At first I didn’t believe it. I thought it was only my grandmother Rose and my mother who were set off by certain calendar dates, words, smells and sights to reliably utter the same pronouncements, time after time. After Molly told me about the bush, I realized that I repeat myself all the time. I imagine it gets worse with age.
Rose was constantly going back to Waco, Texas, in her mind. The least little thing would send her. In high school, my sister brought home a friend named Vince Scilla.
“Scilla,” Rose murmured thoughtfully, always ladylike. “There were no Scillas in Waco.”
For Rose, repetition was a compulsion, not unlike that of the Ancient Mariner in “The Rime of the Ancient Mariner,” by Samuel Taylor Coleridge: “Since then, at an uncertain hour, That agony returns: And till my ghastly tale is told, This heart within me burns.”
The rest of the family were like the wedding guest in the poem, who “cannot choose but hear” as the Ancient Mariner “spake forth.”

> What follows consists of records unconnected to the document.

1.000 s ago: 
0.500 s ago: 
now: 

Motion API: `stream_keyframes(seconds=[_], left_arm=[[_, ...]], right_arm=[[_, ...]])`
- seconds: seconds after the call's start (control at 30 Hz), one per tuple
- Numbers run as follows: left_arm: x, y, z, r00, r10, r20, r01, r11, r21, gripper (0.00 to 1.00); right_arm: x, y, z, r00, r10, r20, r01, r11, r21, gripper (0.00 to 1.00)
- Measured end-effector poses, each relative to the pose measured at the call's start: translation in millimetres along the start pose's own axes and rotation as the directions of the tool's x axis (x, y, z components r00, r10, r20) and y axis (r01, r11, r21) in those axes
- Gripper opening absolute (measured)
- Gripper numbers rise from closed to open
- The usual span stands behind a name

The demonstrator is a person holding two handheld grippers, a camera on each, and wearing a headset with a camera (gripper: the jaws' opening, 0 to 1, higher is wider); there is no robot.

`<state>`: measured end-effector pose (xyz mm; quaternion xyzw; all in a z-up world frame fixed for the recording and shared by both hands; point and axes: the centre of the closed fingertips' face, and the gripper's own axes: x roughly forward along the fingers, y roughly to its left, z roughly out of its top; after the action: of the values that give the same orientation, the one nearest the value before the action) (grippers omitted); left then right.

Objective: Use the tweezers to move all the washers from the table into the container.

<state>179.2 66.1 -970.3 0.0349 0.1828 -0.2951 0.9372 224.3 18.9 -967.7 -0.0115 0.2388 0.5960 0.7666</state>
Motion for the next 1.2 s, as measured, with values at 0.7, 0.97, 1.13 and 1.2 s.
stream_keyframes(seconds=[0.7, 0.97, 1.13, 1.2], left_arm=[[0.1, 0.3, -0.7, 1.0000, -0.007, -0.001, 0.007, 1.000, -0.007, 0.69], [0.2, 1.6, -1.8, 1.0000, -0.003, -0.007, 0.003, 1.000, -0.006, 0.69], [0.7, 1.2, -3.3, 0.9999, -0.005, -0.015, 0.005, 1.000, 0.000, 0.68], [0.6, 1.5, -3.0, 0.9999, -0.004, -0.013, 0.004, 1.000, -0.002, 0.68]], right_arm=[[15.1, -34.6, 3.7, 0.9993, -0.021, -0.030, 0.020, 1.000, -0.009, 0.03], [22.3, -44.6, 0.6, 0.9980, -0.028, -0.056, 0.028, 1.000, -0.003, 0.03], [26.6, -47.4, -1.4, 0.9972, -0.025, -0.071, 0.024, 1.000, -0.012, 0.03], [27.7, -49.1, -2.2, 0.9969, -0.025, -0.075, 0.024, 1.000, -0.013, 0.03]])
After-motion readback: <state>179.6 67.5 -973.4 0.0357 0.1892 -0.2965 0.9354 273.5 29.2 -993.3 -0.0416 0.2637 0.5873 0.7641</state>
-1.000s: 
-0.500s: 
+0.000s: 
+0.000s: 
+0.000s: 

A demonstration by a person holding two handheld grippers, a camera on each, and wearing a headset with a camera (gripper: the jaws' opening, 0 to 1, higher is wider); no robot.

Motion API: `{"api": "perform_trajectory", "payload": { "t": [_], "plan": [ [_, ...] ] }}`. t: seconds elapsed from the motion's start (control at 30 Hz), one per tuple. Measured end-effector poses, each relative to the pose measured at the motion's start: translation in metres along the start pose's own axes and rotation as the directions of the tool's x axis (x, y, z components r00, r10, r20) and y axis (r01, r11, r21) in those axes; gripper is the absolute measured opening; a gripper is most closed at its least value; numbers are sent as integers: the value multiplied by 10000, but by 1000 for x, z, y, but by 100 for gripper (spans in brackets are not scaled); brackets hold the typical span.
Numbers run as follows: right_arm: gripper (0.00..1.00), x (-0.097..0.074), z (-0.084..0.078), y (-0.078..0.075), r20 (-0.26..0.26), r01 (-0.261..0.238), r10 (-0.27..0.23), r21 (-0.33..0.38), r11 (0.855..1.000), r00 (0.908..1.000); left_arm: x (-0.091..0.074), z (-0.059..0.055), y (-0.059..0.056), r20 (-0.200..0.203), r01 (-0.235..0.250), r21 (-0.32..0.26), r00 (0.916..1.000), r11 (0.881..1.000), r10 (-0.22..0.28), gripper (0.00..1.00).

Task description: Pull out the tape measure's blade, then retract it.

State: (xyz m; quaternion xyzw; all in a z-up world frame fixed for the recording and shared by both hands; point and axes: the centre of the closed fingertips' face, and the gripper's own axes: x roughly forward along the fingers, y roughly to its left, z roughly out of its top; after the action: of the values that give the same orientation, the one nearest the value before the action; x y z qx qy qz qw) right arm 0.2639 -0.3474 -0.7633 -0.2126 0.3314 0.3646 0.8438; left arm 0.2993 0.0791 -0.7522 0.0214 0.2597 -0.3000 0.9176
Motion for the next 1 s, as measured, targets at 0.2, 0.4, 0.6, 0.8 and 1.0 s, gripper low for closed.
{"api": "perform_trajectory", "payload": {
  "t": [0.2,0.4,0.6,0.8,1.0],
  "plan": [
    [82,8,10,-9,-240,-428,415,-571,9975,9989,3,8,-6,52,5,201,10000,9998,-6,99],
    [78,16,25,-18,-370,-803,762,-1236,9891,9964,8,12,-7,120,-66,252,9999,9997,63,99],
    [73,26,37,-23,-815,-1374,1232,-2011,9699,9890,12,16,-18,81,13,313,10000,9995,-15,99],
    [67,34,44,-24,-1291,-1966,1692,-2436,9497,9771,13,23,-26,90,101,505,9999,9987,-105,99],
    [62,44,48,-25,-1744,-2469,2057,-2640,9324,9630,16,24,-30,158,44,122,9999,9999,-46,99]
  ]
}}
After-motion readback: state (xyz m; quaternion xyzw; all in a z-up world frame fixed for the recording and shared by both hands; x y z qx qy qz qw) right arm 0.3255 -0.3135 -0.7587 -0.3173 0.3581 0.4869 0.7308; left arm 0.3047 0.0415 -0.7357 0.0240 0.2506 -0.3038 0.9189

Rose, to her credit, remembered, “The Rime of the Ancient Mariner,” and quoted it in reference to herself. She couldn’t stop.
Insomnia also often involves repetitive, compulsive thoughts. Whether the source of your sleeplessness is thwarted love, remorse, pandemic disease, wildfires, the bills that cover your desk like February snowdrifts in Saranac Lake in February, thinking about it now is not going to help. You know this, but still, there you lie, worries repeating like a broken record in your head. (If you are old enough to know what a broken record sounds like.) If you share a bedroom with someone, you know that he or she will not like being awakened just because you can’t sleep.
On the other hand, it is very irritating to listen to a loved one’s tranquil snores as you lie awake in a snit. This is especially true when, as is often the case, the person who lies sleeping next to you is the cause of your agitation, due to something said or done during the day, or perhaps several years ago.
Little does this person know that he or she is creating deep resentment inside you simply by being unconscious. You will naturally feel that this person SHOULD know, and under the circumstances has no right to be asleep.
My father used to say “Nothing of any value is said after midnight.” I think this is also true of the cycling worries that keep us awake at night. My friend Beatrice said that her therapist gave her a rubber band to wear on her wrist. She was supposed to snap it whenever she caught herself ruminating about situations, or people, over whom she had no control.
Another friend, Pete C., suggested that a bungee cord around the neck would be more to the purpose. He figured it would speed up the behavior modification process.
Still, snapping yourself with rubber bands, or even bungee cords, won’t help you get back to sleep.
Just when you think that sleep will never come, that you will have to tough it out until daybreak, you fall without warning into a slumber so profound it renders you oblivious to the racket of your alarm clock. Later, as you drink coffee and attempt to look sharp, your coworkers ask you what on earth you were doing the night before to make you such a wreck. What will you tell them? That you were worrying about peak leaf?
Get some sleep, and have a good week.